Blood samples were obtained at prescribed intervals to assess the coagulation parameters. The mean arterial blood pressure, heart rate, and LCX coronary artery blood flow were monitored throughout the experiment. Time to thrombolysis was determined as well as the duration of vessel patency. The thrombolytic agent rt-PA was administered via an indwelling cannula positioned immediately proximal to the occlusive thrombus. The lytic agent was administered as a loading dose followed by an infusion 15 min after the initiation of the adjunctive therapy. The local administration of rt-PA limits the total amount of lytic agent required to achieve clot lysis, thereby limiting the development of a systemic lytic effect. At the end of the protocol, all animals were euthanized by electrical induction of ventricular fibrillation and the injured vessel segment proximal and distal to the point of injury was removed without disturbing the intravascular thrombus. The vessel segments were opened longitudinally to allow removal of the intact thrombus. The weight of each thrombus was determined using an analytic balance.

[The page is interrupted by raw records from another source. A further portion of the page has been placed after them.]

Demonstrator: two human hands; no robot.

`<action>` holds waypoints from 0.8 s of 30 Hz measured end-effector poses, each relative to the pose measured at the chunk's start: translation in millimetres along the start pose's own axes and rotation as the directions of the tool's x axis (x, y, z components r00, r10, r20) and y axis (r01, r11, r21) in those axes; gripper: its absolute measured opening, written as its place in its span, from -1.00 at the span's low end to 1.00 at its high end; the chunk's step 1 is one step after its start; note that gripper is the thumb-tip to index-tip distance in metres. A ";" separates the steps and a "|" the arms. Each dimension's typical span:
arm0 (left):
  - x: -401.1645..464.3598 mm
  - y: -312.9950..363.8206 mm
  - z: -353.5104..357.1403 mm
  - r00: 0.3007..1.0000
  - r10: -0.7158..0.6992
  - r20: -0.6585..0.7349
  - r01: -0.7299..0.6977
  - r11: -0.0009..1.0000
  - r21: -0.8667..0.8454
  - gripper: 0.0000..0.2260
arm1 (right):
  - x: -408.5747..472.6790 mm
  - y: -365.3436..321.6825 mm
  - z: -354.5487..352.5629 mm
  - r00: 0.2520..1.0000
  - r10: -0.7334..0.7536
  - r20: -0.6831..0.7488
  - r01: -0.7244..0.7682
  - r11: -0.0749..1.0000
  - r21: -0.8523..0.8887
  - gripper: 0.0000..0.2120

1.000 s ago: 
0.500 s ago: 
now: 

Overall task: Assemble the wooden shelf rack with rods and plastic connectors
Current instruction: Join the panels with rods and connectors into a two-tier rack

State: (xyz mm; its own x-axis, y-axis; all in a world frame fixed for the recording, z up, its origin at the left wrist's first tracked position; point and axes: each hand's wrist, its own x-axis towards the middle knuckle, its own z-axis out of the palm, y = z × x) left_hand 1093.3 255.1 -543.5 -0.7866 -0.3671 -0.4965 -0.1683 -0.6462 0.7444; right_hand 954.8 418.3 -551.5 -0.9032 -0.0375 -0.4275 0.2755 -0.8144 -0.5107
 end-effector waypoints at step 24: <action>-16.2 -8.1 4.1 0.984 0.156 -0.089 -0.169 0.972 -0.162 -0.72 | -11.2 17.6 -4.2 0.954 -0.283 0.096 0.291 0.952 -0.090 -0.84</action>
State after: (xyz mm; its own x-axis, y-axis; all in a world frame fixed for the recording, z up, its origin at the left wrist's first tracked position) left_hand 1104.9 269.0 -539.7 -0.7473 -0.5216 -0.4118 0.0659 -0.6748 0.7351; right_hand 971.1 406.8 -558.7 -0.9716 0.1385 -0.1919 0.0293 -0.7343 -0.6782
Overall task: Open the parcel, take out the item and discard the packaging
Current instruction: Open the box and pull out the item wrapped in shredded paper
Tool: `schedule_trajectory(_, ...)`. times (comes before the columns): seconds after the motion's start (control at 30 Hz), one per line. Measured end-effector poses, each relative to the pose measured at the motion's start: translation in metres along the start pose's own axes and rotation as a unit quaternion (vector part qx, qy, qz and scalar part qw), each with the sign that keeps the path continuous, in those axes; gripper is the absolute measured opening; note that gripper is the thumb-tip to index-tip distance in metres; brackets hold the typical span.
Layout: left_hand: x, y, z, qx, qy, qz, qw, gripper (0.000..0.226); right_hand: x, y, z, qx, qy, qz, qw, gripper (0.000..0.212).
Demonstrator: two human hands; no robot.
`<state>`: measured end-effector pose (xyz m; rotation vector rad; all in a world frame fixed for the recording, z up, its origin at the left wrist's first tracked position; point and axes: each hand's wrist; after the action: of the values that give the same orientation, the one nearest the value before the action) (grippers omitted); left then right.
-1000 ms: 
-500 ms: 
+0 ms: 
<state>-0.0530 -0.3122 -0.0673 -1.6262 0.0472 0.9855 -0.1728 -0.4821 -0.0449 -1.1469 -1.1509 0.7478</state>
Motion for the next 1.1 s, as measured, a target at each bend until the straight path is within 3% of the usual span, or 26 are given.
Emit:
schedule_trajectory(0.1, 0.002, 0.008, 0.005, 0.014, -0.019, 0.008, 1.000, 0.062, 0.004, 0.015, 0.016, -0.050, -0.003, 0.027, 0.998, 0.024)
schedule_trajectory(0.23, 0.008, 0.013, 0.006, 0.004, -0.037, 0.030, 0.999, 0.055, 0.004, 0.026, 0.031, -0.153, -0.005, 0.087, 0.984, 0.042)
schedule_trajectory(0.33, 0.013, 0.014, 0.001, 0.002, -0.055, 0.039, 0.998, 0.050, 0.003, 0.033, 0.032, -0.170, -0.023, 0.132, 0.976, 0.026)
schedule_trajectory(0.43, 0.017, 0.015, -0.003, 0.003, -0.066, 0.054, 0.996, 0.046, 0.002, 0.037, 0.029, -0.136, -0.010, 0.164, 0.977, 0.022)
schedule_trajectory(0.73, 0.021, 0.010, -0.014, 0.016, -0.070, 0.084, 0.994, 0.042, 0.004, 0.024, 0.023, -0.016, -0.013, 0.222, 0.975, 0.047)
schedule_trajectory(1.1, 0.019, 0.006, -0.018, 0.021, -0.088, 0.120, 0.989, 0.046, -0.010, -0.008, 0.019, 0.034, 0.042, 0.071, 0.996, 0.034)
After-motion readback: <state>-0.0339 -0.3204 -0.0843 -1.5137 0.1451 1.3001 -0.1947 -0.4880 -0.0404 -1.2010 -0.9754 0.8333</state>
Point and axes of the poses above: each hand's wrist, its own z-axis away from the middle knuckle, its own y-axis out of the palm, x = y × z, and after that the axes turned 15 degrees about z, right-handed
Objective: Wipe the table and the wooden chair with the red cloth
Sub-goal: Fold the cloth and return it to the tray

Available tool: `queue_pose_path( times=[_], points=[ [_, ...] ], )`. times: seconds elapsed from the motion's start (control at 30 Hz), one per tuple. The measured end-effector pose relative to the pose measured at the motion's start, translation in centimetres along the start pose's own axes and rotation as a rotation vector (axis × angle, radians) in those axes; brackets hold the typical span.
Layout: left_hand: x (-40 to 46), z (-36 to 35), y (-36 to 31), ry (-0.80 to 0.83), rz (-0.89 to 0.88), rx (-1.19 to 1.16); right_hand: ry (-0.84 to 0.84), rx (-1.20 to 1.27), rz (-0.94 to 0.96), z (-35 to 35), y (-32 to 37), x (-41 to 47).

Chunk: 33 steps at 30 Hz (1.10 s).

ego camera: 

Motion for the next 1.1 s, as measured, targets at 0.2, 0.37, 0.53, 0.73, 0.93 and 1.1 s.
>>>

Quantitive Analysis of Oscillatory Flow. Criteria were established
to quantify the quality of coronary artery blood flow and applied every 30 min
after application of the anodal injury current. The established criteria are
as follows: 1) A rating of 0 indicates the absence of blood flow. 2) A rating
of 1 is applied when flow declines to 0 and is restored spontaneously. 3) A
rating of 2 indicates a decline in blood flow that is restored spontaneously
before it reaches zero flow. 4) A rating of 3 is applied when the blood flow
is maintained relatively constant in a nonoscillatory manner
(Sudo and Lucchesi, 1996
).
Inclusion Criteria. Animals included in the final protocol satisfied the following preestablished criteria: 1) A circulating platelet count of not less than 100,000/ml. 2) Demonstrated ability for epinephrine-primed platelets to aggregate in response to ADP or arachidonic acid before administration of saline or the candidate agonist. 3) Absence of heartworms and intestinal nematodes upon final post-mortem examination.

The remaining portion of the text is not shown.